I love the fake name. I use a slightly fake birthday for most things as well. Anything not finically anyway. I do enjoy my free popcorn at the movies on my birthday

I will use my name sometimes but I don't use the full legal name I actually sign stuff with. Just depends on what it's for.


----------



## James Long (Apr 17, 2003)

I lock the doors for insurance purposes ... if I claim I can tell the insurance company that the door was locked. I do not expect the locked door would be much of a deterrent to anyone serious - but it changes the crime to breaking and entering instead of something less.

(My former boss had his car stolen a few years ago ... the keys were left in it, so the crime was less than grand theft auto.)

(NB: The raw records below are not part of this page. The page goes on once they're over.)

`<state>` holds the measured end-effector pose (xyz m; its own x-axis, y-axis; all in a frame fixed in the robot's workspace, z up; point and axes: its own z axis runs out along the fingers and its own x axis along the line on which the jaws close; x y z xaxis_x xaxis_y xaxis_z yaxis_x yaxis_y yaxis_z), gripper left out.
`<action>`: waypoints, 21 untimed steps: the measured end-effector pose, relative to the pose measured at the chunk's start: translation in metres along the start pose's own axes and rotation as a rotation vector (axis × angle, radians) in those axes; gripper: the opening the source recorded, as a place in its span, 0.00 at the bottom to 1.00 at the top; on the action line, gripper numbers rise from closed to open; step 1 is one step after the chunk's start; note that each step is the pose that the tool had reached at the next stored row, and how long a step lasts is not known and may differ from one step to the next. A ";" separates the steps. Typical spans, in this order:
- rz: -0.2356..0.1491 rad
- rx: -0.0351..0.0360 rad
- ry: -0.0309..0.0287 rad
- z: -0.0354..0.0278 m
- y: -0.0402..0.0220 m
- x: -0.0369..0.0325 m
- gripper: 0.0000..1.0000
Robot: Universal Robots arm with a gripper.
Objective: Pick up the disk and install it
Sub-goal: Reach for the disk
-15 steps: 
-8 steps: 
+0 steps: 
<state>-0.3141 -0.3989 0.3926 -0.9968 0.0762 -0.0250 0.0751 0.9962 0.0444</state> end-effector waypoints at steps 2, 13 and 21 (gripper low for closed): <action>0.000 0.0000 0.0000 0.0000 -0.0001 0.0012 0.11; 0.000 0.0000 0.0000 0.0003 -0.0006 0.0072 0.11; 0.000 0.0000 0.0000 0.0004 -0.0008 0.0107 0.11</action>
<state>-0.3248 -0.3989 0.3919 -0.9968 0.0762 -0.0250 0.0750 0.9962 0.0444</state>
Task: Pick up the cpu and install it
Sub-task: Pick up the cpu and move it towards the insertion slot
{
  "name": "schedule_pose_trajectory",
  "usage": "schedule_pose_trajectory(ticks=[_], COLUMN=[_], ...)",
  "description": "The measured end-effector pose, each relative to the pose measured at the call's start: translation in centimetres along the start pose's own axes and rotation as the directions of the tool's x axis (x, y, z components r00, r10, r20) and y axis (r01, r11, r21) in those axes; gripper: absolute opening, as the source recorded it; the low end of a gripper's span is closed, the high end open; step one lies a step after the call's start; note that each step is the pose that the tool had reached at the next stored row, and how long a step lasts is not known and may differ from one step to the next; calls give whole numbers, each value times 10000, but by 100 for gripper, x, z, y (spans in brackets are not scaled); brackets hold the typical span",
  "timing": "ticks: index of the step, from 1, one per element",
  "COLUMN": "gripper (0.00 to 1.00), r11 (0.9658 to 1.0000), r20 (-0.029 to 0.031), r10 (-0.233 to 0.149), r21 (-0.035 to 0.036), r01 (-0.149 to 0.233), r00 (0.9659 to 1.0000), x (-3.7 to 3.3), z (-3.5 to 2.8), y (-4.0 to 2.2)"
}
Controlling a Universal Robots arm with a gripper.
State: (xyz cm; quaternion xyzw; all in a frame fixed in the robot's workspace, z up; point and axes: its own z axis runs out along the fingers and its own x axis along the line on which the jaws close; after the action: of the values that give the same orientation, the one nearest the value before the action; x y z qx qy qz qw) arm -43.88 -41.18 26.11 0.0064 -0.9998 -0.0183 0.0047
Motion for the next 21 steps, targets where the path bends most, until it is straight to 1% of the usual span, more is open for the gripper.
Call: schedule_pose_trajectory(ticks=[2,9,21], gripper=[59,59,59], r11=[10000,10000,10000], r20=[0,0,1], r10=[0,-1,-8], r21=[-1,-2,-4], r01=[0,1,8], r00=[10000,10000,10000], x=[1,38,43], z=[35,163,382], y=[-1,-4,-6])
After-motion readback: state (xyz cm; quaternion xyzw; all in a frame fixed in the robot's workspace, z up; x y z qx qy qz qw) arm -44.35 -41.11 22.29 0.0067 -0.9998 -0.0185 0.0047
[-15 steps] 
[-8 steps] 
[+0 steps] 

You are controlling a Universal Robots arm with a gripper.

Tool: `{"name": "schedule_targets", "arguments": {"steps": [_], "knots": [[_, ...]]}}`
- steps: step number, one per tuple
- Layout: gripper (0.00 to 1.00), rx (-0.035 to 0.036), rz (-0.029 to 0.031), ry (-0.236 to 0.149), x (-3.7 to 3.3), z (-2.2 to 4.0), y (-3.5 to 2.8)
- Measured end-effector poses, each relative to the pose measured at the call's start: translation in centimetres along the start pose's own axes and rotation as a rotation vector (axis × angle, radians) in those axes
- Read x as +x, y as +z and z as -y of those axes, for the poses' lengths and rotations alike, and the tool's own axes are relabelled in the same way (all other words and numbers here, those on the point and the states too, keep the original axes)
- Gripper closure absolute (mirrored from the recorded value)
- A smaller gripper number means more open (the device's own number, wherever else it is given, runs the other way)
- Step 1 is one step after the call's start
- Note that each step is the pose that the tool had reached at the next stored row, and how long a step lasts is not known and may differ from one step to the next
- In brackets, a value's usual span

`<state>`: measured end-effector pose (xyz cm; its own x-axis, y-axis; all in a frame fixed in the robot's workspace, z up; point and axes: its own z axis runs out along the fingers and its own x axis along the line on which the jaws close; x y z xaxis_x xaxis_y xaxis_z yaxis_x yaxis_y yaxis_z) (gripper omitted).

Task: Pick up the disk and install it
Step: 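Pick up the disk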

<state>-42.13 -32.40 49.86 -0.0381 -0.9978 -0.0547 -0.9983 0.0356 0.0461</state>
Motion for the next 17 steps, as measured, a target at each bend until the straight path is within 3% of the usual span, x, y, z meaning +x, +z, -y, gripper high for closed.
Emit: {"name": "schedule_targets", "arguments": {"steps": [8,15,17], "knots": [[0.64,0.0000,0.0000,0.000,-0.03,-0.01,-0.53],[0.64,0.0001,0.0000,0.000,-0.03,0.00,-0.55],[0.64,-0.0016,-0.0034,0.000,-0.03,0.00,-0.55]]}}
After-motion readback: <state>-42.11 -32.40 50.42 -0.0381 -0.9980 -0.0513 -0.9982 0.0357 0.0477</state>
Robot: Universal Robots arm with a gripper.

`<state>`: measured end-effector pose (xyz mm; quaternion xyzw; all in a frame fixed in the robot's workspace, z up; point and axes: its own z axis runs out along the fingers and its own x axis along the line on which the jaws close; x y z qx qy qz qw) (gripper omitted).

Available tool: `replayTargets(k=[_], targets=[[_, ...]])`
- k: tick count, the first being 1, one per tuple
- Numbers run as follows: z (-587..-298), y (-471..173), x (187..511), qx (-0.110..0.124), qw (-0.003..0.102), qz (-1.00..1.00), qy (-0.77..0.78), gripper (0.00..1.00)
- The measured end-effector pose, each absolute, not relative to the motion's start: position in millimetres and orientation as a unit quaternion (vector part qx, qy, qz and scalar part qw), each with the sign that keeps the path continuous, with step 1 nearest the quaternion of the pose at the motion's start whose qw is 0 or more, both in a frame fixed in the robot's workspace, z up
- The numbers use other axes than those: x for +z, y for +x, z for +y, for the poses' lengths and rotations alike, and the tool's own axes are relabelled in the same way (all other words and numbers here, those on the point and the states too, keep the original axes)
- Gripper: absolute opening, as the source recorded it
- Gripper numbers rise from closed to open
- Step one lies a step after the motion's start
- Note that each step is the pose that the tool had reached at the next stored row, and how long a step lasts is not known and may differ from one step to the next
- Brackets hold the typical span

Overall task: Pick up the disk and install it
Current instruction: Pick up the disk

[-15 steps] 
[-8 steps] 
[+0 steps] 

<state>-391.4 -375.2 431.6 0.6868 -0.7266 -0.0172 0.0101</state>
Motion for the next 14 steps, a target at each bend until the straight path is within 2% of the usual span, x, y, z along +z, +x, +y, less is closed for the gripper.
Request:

The visible security cameras outside are probably a better deterrent.


----------



## peds48 (Jan 11, 2008)

A security company sign is all it takes, even if you don't have their services. If that does not stop someone from going in, nothing will.


Sent from my iPad using Tapatalk


----------



## MysteryMan (May 17, 2010)

I use a layered security system. Domestic geese to alert everyone someone or something is on our property. A 146 pound dog to alert the intruder he knows you're there. ADT to alert the authorities. Colt, Smith & Wesson, ect. to entertain the intruder while waiting for the authorities to arrive.


----------



## phrelin (Jan 18, 2007)

OK, so I'm looking at smartphone options out there for eventually replacing my phone. Google's new Pixel phone is one of those. I'm reading a review on ZDNet when I was startled by this:



> You can activate Google Assistant at any time by saying "OK Google," or by long-pressing the home button. Voice commands are recognized almost instantly, even from across the room, which is something I continually struggle with when using Siri.
> 
> My "Aha!" moment with Google Assistant came during a text conversation with someone who was on vacation. As she recapped her day, she told me of a hike she and her husband took to Hanging Lake in Glenwood Springs, CO., and suggested I look it up.
> 
> ...


Oh wow, really cool ...







... or not.

What I understand from this is that inside the Pixel smartphone - using an AI system - Google can accurately monitor the content of your texts, both received and sent!

Now the reviewer is no tech neophyte - for over five years his writing has appeared not only on ZDnet, but CNET, WIRED, Fortune.com and others. Yet nothing about this bothers him. So I have to wonder if it is just me.

Do people really want a phone with AI that reads their text message exchanges??? Does it listen to you phone conversations so that if you say to the friend you're talking with you need directions to the location your friend is at, a map will just pop up??? It isn't like these nifty software developments aren't hackable. Don't we need a national international conversation about this before it's implemented???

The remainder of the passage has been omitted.